- **PROBLEM TO SOLVE**:
For the material that follows, return exactly the lines from the one with "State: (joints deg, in" through the one with "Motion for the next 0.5", both ends included.

- **GIVEN DATA**:
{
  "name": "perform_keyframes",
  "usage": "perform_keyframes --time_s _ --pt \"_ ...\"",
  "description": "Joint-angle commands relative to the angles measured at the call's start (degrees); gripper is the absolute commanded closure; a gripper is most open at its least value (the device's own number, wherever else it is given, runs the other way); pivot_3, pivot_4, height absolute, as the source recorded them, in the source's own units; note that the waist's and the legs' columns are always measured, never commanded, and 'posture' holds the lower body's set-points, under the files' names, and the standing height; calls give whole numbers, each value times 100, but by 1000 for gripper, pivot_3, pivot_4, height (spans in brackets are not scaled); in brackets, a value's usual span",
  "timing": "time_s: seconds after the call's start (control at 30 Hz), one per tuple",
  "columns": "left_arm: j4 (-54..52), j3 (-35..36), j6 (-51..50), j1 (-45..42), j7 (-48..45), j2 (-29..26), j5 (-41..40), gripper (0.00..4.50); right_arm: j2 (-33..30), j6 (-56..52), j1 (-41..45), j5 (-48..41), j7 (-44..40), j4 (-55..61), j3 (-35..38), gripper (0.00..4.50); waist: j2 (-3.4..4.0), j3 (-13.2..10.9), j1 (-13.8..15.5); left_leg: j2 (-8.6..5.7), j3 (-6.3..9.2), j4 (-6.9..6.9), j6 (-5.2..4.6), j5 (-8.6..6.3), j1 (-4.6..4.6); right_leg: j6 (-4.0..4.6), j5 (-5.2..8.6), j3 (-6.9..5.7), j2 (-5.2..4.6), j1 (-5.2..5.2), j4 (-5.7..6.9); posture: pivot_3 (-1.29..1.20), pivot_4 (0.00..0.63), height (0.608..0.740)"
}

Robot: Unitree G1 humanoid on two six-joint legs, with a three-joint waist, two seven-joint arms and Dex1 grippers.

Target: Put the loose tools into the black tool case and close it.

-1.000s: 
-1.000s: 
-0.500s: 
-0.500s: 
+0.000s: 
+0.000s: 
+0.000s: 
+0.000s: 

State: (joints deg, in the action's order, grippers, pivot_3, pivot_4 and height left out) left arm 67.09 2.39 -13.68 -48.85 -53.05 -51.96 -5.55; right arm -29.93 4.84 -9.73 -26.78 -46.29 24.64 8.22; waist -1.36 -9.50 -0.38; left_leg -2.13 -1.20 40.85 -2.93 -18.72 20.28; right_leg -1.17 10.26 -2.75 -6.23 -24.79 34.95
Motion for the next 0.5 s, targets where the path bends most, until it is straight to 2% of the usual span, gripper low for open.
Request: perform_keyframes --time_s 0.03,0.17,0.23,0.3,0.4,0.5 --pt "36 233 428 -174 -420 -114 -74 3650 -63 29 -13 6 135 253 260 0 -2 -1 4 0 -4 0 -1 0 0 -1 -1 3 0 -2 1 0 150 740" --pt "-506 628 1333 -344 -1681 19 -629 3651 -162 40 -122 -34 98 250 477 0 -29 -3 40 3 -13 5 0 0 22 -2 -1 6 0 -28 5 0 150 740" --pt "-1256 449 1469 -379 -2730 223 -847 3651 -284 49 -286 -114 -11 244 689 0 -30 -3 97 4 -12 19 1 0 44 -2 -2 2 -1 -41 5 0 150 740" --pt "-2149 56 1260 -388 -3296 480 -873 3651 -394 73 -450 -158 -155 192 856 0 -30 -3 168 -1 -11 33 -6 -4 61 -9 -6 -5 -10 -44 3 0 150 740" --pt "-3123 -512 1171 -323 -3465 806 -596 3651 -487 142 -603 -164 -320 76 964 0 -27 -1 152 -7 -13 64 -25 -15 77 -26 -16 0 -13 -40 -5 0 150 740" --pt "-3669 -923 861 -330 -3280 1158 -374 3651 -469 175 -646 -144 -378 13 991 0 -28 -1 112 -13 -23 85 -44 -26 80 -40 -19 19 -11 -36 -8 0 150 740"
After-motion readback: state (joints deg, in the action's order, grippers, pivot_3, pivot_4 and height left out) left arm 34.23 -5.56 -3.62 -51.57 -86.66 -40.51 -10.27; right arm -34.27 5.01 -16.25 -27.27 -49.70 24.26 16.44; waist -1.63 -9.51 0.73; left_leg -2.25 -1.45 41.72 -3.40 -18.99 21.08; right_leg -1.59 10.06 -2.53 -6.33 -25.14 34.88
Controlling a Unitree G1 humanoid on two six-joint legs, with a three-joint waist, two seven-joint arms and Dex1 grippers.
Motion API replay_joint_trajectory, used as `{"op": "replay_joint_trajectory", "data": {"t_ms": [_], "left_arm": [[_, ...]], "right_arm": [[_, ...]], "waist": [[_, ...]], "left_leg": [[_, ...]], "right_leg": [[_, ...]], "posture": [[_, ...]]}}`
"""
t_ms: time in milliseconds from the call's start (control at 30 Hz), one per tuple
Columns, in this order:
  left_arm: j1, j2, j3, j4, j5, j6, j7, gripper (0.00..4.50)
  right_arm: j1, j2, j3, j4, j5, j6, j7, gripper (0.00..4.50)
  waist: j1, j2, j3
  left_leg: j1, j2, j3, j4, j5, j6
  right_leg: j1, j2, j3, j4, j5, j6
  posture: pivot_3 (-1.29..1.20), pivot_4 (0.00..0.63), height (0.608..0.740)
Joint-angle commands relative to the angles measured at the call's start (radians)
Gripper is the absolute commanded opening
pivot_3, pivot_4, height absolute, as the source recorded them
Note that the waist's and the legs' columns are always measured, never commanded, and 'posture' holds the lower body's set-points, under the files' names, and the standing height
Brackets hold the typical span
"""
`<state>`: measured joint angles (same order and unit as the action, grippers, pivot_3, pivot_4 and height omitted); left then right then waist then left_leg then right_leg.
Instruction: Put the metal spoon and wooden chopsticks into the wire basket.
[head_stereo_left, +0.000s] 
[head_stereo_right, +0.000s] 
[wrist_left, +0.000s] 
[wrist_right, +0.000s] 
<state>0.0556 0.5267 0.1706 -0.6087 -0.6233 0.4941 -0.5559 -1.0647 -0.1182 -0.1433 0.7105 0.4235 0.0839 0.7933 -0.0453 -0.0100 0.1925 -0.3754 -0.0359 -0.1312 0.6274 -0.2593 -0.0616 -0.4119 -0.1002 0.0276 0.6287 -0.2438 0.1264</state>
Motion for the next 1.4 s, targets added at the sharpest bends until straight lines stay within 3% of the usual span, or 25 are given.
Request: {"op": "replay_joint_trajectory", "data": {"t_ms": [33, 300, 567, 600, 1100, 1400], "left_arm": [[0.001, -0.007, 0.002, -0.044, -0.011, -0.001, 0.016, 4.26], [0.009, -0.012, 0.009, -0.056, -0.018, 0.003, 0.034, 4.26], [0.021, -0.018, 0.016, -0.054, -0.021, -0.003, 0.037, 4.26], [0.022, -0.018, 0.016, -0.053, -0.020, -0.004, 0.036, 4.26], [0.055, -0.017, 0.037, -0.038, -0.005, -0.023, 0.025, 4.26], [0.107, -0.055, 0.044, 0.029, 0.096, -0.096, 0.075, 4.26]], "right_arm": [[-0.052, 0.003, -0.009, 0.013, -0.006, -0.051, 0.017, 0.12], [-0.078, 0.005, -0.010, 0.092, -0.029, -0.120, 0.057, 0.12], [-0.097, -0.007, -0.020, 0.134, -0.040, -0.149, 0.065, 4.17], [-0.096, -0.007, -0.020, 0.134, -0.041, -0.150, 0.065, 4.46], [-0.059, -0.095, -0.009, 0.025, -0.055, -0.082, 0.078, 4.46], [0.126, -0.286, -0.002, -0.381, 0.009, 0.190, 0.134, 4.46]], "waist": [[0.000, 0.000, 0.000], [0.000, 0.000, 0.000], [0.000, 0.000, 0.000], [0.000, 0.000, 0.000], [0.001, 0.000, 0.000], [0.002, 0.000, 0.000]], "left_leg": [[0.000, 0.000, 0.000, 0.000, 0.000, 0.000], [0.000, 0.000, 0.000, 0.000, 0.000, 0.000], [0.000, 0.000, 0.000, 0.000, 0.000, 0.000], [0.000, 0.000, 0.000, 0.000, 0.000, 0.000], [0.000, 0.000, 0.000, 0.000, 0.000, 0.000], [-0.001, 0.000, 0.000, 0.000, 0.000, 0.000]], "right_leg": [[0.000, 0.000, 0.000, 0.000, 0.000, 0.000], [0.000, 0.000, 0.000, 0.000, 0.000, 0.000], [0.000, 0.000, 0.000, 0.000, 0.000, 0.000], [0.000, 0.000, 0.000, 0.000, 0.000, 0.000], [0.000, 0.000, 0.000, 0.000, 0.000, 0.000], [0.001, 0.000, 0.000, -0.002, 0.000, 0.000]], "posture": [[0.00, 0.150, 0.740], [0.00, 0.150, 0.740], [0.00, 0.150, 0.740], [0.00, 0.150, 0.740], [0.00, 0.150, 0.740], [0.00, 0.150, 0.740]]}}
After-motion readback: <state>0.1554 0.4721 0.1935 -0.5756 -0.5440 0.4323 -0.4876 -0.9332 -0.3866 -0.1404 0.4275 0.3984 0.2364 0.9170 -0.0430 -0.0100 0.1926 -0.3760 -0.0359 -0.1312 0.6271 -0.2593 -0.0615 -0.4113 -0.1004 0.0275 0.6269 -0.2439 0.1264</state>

- **SOLUTION FOR THIS EXERCISE**:
State: (joints deg, in the action's order, grippers, pivot_3, pivot_4 and height left out) left arm 67.09 2.39 -13.68 -48.85 -53.05 -51.96 -5.55; right arm -29.93 4.84 -9.73 -26.78 -46.29 24.64 8.22; waist -1.36 -9.50 -0.38; left_leg -2.13 -1.20 40.85 -2.93 -18.72 20.28; right_leg -1.17 10.26 -2.75 -6.23 -24.79 34.95
Motion for the next 0.5 s, targets where the path bends most, until it is straight to 2% of the usual span, gripper low for open.

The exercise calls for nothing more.